*Exercise brief:* Say only how many lines in the entries below contain the word "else".

*Saved entries:*
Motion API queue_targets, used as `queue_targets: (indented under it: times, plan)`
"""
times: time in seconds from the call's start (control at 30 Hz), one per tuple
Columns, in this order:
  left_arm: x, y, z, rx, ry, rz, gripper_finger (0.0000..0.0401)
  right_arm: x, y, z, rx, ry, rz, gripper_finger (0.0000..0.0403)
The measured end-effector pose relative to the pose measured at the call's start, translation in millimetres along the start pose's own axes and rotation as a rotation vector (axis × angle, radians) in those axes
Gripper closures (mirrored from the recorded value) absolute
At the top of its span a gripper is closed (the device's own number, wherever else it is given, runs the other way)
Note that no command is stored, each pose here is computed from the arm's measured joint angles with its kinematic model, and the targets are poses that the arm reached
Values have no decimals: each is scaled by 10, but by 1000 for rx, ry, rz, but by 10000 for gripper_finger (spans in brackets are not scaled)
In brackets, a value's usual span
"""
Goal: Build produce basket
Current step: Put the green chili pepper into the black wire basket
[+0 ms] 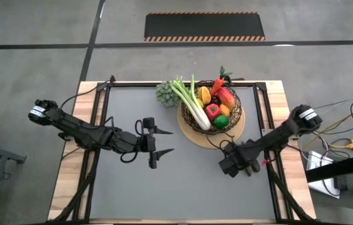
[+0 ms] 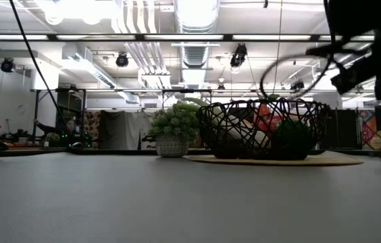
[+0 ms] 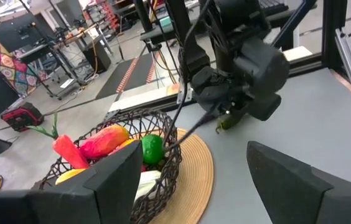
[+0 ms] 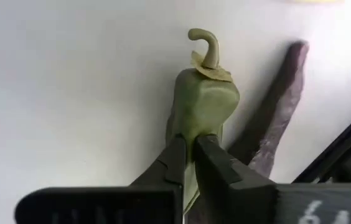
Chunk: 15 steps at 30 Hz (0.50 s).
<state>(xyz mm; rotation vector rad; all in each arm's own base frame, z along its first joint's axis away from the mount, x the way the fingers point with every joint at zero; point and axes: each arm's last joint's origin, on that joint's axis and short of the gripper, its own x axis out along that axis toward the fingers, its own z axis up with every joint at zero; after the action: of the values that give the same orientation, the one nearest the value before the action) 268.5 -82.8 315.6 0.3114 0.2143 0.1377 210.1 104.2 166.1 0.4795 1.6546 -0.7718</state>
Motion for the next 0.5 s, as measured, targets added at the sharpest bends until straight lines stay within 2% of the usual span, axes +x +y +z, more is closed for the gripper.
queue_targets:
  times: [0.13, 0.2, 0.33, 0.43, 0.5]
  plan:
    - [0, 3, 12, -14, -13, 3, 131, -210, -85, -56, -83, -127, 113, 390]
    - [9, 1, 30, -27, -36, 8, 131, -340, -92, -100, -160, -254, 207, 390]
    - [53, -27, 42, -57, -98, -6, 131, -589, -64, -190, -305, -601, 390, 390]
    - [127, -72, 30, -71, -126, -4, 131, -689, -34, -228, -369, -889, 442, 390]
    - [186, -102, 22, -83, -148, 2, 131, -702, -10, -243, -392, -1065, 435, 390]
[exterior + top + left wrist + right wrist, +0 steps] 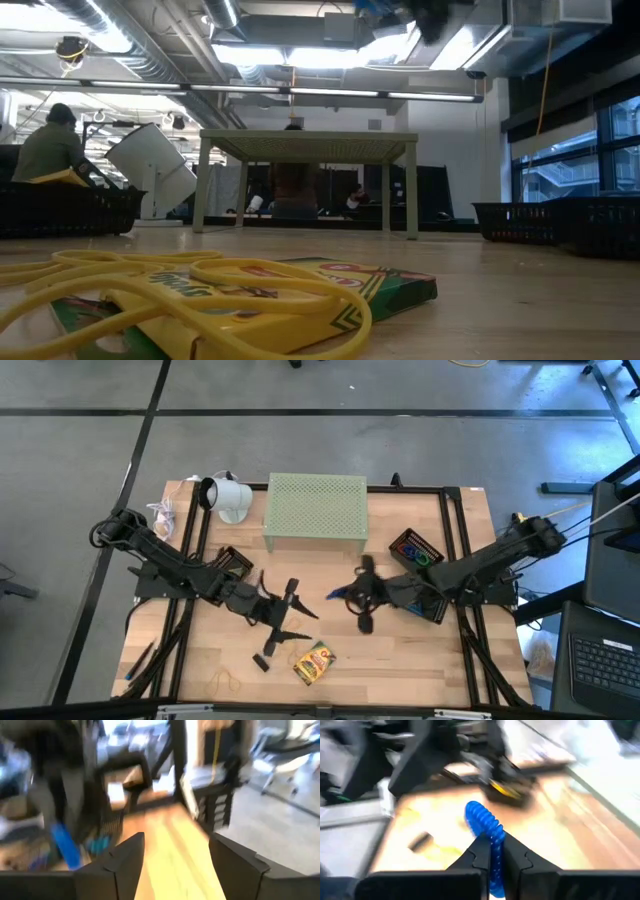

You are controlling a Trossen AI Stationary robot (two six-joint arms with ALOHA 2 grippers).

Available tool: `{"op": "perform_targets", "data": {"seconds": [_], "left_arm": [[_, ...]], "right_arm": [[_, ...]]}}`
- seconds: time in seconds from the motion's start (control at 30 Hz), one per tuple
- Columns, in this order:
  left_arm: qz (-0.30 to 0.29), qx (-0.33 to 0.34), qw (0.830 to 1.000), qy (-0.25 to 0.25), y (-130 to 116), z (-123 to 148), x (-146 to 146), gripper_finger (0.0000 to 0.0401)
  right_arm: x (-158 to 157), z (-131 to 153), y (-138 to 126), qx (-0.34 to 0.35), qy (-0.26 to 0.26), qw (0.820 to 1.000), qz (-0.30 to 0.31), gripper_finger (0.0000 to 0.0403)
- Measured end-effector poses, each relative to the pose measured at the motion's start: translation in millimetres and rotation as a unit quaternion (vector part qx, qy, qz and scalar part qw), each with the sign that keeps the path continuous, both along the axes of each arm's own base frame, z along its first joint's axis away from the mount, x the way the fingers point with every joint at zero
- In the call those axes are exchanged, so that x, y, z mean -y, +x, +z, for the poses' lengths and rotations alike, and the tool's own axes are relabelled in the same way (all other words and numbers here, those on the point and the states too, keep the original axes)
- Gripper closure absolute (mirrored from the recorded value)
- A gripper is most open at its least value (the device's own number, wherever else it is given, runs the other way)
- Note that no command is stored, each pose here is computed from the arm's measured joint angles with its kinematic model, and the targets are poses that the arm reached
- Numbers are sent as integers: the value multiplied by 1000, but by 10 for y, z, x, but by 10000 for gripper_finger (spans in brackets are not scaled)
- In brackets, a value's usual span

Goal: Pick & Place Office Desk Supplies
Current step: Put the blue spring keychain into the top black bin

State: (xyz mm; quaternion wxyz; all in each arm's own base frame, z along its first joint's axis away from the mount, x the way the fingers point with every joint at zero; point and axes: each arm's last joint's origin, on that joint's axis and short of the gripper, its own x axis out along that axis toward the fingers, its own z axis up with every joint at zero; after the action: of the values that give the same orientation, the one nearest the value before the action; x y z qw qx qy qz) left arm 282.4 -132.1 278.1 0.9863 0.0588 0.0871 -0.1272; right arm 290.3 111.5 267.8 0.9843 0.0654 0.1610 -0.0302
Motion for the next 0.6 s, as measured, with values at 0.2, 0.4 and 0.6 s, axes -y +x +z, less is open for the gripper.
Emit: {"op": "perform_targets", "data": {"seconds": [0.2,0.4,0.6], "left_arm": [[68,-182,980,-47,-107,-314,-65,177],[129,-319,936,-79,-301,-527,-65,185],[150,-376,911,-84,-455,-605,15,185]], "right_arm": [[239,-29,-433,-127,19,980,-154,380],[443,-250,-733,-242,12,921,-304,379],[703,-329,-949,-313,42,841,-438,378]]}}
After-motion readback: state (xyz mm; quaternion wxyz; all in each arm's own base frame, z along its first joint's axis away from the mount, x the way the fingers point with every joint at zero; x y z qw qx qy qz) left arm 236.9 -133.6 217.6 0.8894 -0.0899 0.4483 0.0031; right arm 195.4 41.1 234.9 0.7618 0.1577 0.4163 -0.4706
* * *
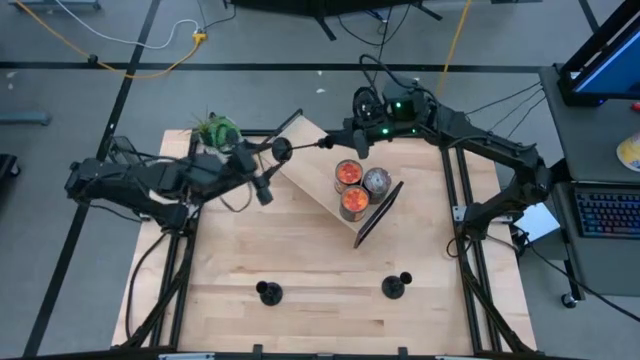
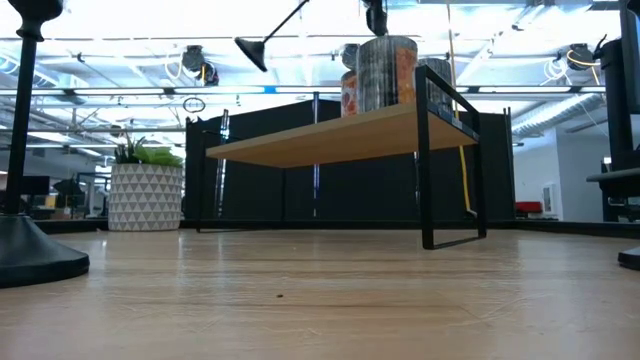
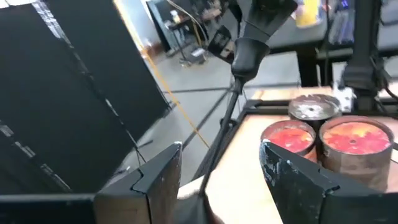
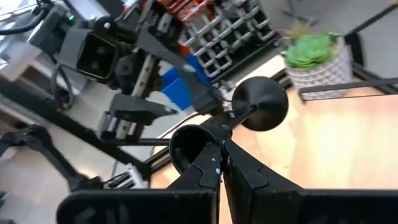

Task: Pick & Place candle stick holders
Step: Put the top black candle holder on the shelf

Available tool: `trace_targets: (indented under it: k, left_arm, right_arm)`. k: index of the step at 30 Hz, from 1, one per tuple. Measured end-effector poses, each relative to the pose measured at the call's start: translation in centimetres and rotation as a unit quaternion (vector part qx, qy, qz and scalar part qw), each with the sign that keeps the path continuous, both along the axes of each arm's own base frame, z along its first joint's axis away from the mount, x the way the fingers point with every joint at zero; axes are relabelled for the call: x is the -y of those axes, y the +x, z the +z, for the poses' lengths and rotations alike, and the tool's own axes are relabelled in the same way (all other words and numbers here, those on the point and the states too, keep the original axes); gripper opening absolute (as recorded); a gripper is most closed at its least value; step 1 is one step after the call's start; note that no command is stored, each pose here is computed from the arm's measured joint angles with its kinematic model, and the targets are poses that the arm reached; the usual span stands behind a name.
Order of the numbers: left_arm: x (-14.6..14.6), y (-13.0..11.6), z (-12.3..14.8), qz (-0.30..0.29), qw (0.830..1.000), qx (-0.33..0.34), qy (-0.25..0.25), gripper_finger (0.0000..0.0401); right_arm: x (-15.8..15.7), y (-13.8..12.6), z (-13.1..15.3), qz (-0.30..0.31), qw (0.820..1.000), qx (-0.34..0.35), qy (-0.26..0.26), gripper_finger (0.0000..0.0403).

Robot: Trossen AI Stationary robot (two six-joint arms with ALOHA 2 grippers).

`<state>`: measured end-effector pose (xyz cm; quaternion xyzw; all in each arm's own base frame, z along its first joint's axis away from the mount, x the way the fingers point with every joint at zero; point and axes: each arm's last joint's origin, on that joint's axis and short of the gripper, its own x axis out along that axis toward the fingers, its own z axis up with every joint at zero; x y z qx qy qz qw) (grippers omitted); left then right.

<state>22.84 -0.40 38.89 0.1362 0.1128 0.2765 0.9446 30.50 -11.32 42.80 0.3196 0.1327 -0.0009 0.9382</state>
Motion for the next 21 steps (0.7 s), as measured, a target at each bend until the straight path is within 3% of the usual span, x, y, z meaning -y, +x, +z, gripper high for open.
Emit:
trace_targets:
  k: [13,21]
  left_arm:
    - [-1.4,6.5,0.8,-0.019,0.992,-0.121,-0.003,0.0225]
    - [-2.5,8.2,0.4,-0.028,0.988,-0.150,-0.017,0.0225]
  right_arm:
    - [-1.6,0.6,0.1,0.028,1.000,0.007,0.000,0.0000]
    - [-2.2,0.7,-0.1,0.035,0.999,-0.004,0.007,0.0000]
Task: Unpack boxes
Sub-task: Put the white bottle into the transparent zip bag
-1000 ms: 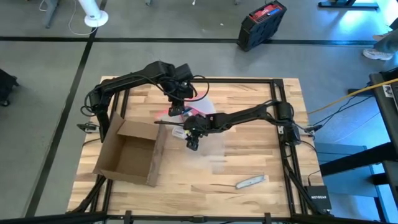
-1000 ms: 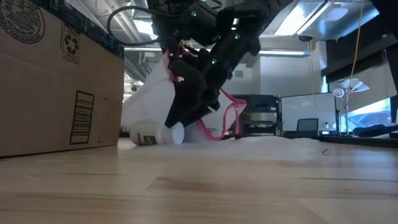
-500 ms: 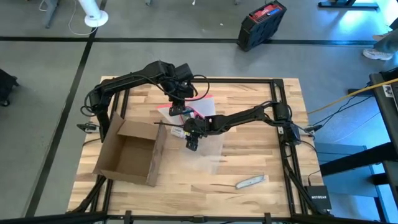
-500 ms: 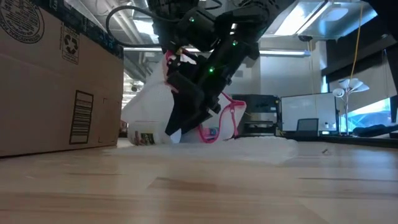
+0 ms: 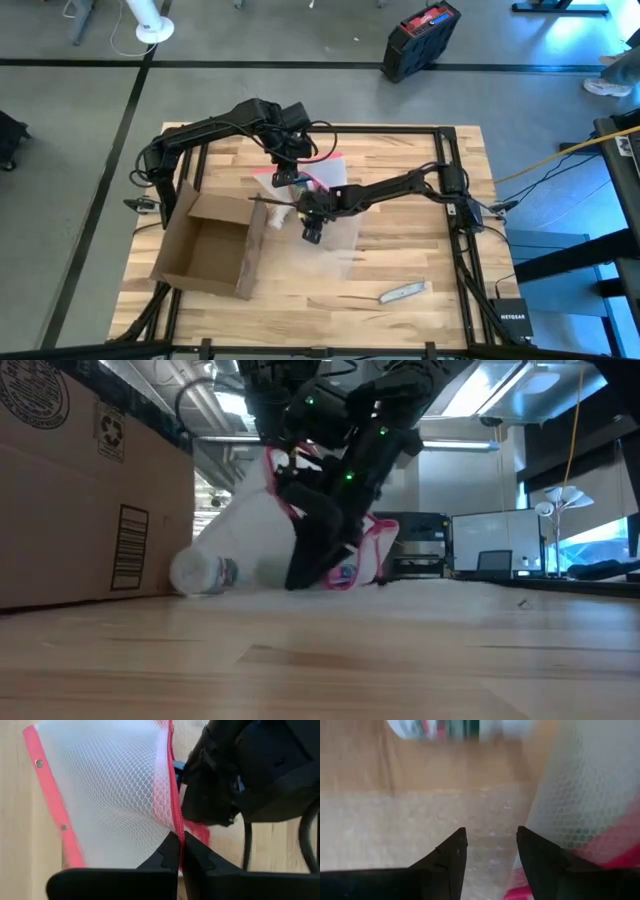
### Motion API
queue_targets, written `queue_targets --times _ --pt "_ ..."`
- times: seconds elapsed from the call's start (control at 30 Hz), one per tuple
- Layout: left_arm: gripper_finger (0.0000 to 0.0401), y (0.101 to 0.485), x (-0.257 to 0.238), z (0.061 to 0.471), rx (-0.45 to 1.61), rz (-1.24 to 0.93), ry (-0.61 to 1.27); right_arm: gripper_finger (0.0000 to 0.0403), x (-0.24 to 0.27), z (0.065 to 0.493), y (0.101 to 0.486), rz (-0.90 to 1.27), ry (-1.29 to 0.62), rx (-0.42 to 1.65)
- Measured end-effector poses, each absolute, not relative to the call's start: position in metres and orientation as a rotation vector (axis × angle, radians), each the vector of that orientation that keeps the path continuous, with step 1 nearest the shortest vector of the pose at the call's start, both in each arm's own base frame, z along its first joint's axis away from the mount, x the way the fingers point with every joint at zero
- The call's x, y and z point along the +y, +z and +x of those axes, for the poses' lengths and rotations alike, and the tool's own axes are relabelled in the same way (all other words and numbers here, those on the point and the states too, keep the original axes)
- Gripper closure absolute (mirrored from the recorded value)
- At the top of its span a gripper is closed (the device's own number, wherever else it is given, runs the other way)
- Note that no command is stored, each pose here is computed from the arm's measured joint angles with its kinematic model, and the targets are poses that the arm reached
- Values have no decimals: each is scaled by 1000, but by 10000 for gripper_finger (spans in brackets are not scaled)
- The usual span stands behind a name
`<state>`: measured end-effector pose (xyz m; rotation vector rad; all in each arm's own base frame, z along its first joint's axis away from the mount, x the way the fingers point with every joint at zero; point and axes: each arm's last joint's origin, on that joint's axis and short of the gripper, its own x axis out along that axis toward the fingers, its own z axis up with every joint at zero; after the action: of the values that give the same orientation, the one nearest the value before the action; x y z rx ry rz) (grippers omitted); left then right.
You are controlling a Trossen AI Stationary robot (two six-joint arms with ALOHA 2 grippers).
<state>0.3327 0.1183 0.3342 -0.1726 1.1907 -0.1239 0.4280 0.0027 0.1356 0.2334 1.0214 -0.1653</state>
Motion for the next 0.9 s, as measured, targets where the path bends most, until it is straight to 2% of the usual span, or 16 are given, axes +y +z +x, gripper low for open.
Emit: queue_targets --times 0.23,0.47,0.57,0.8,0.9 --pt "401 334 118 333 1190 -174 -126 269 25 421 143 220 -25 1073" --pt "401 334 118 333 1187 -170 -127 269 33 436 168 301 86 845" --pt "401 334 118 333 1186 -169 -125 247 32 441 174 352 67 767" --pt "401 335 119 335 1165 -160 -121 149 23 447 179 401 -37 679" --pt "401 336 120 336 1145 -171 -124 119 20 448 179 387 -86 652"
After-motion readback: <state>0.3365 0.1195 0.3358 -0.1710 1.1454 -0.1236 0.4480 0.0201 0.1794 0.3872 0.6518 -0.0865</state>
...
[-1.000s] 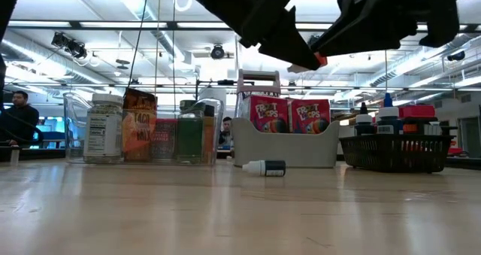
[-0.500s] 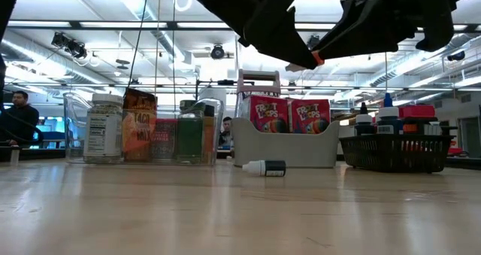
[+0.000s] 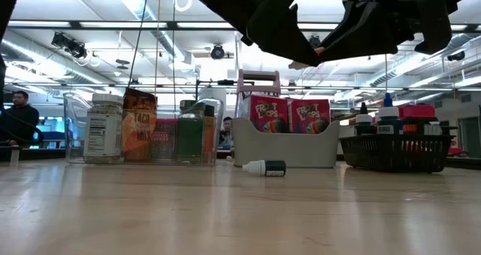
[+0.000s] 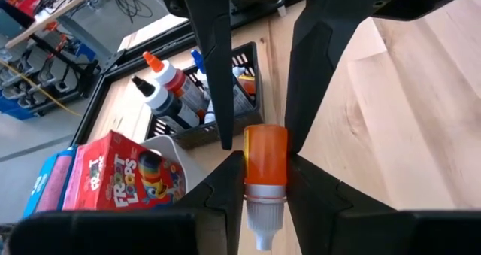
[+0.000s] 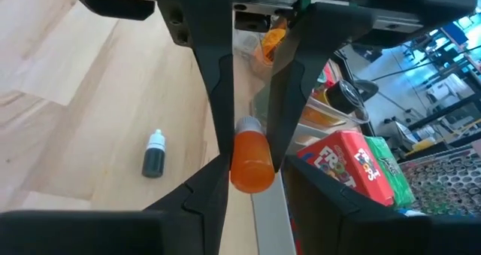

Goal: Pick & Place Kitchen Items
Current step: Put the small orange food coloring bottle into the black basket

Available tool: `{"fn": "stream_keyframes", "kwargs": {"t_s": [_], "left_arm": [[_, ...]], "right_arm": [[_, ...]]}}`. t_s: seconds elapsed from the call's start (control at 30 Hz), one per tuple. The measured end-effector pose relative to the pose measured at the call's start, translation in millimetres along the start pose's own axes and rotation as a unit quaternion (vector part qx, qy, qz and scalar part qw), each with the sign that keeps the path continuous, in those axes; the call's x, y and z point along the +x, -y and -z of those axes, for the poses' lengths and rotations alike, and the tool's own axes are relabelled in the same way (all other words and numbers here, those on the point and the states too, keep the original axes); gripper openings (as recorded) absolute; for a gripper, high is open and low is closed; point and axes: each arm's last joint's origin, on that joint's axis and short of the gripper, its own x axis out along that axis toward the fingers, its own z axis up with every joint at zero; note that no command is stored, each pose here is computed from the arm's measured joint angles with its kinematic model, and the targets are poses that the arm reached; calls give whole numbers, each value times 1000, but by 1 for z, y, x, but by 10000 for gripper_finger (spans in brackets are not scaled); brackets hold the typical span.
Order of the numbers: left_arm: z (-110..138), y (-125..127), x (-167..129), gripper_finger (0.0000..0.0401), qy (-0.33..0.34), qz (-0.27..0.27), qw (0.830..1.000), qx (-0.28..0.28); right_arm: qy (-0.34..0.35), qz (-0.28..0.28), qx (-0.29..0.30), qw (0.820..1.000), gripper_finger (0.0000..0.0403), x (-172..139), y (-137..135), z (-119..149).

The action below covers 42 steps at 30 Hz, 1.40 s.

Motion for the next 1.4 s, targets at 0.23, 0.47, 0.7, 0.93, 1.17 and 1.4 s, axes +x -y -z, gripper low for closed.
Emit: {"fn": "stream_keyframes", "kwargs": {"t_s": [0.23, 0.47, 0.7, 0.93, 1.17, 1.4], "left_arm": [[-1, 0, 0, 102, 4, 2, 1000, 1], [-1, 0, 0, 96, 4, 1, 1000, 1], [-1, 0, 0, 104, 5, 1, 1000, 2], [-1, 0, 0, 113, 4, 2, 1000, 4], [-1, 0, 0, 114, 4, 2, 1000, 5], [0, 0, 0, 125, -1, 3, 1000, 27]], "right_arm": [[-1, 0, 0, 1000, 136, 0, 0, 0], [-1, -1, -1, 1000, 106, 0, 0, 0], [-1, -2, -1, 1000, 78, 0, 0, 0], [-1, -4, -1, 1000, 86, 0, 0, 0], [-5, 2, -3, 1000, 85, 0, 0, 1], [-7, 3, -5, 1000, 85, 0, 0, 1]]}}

*Response below:* 3